This article is the first in a series of articles called “Opening the Black Box: How to Assess Machine Learning Models.” The second piece, Selecting and Preparing Data for Machine Learning Projects, and the third piece, Understanding and Assessing Machine Learning Algorithms, were both published in May 2020.
The use of machine learning technology is spreading across all areas of modern organizations, and its predictive capabilities suit the finance function’s forward-looking needs. Understanding how to work with machine learning models is crucial for making informed investment decisions.
Yet, for many finance professionals, successfully employing them is the equivalent of navigating the Bermuda Triangle.
Properly deploying machine learning within an organization involves considering and answering three core questions:
- Does this project match the characteristics of a typical machine learning problem?
- Is there a solid foundation of data and experienced analysts?
- Is there a tangible payoff?
Does This Project Match the Characteristics of a Typical ML Problem?
Machine learning is a subset of artificial intelligence that’s focused on training computers to use algorithms for making predictions or classifications based on observed data.
Finance functions typically use “supervised” machine learning, where an analyst provides data that includes the outcomes and asks the machine to make a prediction or classification based on similar data.
With “unsupervised” machine learning, data is provided without outcomes and the machine attempts to glean them. However, given the popularity of the supervised models within finance functions, our articles will focus on such models.
To present a very simple example in which you were attempting to train a model that predicts A + B = C using supervised machine learning, you would give it a set of observations of A, B, and the outcome C.
You would then tell an algorithm to predict or classify C, given A and B. With enough observations, the algorithm will eventually become very good at predicting C. With respect to this example, the problem is well solved by humans.
But what if the question was A+B+…+F(X) = Z?
Traditionally, humans would tackle that problem by simplifying the equation — by removing factors and introducing their own subjectivity. As a result, potentially important factors and data are not considered. A machine can consider all the factors and train various algorithms to predict Z and test its results.
In short, machine learning problems typically involve predicting previously observed outcomes using past data. The technology is best suited to solve problems that require unbiased analysis of numerous quantified factors in order to generate an outcome.
Is There a Solid Foundation of Data?
Machine learning models require data. As noted earlier, the data must also include observable outcomes, or “the right answer,” for machine learning to predict or classify.
For instance, if you are trying to predict what credit rating a private company might attain based on its financial statements, you need data that contains other companies’ financial statements and credit ratings. The ML model will look at all the financial statement data and the observable outcomes (in this case the other companies’ credit ratings), and then predict what the private company credit rating might be.
If the data didn’t include credit-rating outcomes, the machine learning model would have no way to use the data to predict an outcome.
Another consideration regarding data organization, when determining whether machine learning can solve a problem, is that text needs to be transformed into numerical data and contain observable outcomes.
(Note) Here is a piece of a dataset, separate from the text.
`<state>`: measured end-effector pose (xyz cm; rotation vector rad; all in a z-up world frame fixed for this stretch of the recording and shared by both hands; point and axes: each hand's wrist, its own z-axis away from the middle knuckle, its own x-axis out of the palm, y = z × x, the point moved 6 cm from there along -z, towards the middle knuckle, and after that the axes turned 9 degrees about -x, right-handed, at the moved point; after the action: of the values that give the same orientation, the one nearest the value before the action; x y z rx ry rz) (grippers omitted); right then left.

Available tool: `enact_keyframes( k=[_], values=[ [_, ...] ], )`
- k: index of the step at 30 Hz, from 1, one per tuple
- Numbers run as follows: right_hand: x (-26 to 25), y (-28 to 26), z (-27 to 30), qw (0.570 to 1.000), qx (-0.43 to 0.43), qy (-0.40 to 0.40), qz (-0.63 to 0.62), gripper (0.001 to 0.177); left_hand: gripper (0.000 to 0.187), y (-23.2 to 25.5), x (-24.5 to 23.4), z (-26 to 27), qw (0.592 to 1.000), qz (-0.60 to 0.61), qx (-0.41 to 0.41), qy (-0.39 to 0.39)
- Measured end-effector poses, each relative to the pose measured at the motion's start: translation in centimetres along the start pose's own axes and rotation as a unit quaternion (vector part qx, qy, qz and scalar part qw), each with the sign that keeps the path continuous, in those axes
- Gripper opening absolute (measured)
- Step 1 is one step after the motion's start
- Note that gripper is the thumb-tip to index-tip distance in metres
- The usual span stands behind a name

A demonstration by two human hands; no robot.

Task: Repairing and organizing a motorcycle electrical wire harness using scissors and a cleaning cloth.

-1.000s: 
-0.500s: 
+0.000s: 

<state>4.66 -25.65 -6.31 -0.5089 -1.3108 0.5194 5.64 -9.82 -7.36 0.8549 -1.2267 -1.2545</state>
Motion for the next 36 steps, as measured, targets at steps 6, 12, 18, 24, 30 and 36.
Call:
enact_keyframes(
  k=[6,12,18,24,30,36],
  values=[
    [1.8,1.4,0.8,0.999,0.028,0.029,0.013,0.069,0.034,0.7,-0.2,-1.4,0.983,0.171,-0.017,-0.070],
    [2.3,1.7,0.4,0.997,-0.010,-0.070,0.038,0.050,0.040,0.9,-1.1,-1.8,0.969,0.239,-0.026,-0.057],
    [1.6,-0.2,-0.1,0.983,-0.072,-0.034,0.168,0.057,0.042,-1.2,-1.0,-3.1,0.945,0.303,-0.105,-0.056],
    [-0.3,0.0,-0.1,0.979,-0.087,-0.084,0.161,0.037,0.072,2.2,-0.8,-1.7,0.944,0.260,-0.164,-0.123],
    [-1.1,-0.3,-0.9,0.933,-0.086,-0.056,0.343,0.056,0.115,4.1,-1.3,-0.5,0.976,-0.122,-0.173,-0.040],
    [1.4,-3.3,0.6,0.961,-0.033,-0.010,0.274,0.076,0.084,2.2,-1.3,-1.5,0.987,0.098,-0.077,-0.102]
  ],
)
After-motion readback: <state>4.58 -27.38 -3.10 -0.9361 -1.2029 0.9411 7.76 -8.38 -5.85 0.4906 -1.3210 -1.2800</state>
When making machine learning assessments, evaluating outputs of a model, or determining if a model is useful, be sure to consider your organization’s historical data. That’s what enables machine learning models to make predictions or classifications.
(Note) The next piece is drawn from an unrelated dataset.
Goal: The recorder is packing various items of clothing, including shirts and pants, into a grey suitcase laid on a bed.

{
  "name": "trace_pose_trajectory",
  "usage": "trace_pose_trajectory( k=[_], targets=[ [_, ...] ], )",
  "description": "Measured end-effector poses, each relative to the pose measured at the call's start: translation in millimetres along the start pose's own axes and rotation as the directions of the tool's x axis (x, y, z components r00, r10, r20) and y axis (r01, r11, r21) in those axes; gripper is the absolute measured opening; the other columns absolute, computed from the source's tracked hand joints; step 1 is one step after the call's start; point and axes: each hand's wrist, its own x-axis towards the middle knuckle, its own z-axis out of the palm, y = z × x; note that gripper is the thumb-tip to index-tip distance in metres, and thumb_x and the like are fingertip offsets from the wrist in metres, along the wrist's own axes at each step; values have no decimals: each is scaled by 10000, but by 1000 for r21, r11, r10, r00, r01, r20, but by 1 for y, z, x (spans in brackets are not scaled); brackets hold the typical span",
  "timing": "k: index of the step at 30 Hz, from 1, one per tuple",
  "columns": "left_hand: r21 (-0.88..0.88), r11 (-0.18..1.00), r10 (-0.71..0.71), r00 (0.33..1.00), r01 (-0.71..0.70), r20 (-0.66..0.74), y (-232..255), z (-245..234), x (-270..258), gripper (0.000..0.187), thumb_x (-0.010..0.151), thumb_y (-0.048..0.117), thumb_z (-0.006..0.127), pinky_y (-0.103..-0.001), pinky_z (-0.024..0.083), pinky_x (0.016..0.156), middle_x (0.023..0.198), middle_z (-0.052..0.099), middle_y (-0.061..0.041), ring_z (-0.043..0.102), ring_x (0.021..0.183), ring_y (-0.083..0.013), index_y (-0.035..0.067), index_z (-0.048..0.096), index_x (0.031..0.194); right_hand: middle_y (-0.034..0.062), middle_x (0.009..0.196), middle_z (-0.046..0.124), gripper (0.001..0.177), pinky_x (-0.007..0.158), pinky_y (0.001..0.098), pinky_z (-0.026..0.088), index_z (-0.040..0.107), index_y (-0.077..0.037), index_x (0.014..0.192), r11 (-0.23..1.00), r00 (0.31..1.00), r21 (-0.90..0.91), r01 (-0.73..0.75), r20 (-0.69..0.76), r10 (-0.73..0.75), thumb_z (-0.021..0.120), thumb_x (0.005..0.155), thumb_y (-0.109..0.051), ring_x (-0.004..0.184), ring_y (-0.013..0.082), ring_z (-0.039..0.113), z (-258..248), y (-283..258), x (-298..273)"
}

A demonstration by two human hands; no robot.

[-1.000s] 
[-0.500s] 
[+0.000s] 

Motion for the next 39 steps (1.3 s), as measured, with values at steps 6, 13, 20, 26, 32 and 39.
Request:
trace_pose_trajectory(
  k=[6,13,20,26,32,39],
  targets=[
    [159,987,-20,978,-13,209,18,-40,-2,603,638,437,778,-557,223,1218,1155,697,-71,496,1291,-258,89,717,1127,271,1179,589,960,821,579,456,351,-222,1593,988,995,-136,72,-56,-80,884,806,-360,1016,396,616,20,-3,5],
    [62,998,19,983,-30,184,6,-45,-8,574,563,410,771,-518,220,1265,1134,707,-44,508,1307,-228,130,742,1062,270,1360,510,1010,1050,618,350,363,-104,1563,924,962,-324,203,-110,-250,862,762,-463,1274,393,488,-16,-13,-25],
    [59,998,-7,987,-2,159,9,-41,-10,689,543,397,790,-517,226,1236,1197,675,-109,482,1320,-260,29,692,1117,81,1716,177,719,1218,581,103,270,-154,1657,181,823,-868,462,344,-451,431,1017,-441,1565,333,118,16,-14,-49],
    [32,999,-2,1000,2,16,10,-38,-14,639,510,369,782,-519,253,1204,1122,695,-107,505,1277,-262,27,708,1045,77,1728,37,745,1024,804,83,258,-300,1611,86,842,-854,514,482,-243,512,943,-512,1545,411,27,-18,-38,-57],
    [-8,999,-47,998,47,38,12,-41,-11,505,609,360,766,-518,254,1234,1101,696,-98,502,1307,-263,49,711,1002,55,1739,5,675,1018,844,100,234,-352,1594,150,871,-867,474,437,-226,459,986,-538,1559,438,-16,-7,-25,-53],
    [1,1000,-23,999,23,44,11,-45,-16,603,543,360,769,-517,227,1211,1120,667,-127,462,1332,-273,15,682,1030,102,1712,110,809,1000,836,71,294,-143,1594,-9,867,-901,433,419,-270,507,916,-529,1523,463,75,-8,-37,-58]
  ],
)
As with any statistical analysis based on historical data, a machine learning model’s predictions and classifications are only as relevant as the historical data is representative of the current environment.
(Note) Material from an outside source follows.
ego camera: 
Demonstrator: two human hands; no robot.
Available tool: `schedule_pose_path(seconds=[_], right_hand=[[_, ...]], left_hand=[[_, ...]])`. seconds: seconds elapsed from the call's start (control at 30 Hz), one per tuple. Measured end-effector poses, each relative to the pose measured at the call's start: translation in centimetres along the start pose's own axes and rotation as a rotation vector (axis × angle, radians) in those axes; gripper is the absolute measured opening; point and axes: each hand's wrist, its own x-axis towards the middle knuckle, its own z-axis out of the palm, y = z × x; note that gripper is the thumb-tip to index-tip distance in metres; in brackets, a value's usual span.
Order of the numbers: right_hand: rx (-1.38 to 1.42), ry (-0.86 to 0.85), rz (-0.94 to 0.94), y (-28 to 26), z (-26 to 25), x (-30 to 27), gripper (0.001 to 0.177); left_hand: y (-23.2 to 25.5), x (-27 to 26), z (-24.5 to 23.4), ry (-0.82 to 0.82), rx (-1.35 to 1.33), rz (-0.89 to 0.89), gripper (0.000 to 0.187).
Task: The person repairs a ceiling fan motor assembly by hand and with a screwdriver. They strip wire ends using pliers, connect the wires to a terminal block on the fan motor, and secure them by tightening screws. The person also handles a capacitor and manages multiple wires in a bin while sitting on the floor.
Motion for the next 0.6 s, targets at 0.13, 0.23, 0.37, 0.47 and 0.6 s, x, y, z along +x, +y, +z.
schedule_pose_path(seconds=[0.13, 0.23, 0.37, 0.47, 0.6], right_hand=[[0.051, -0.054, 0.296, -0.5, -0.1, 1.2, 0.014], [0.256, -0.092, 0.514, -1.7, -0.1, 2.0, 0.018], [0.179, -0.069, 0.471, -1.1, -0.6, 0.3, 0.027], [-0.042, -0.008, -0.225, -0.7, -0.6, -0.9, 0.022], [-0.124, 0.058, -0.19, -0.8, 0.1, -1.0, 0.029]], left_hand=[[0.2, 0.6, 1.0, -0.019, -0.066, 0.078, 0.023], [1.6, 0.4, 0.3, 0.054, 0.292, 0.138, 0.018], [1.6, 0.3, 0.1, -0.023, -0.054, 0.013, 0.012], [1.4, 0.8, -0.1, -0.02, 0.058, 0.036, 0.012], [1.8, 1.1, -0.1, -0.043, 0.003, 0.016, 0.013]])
Determining how effective machine learning will be at solving an organization’s problems also requires understanding individual problems well enough to know if the model answer is meaningful. The analyst must be able to interpret the results and determine if they are correct and causal.
In the prior example of predicting a credit rating, the analyst might gather all public filing data and credit ratings available. This would provide a vast amount of data — and the more data, the better, right?
You might get great results with train-and-test scores, but an analyst that understands a problem would recognize that the results might improve if, for example, you only used data after the financial crisis of 2008. Machine learning works best in organizations with experienced analysts to interpret the results and understand the problem well enough to solve it using ML.
Understanding the Payoff
Given the hype around machine learning, it’s understandable that businesses are eager to implement it. As with any technology application, leaders should ask themselves if their teams will be able to use the model to work more efficiently and effectively, and/or make better decisions.
In assessing the payoff, leaders should ensure that their teams are properly trained on how ML works, understand the underlying data, and are able to use their valuable experience to interpret the results.
When properly assessed and evaluated, machine learning holds the key that can help organizations unlock objective results better and faster.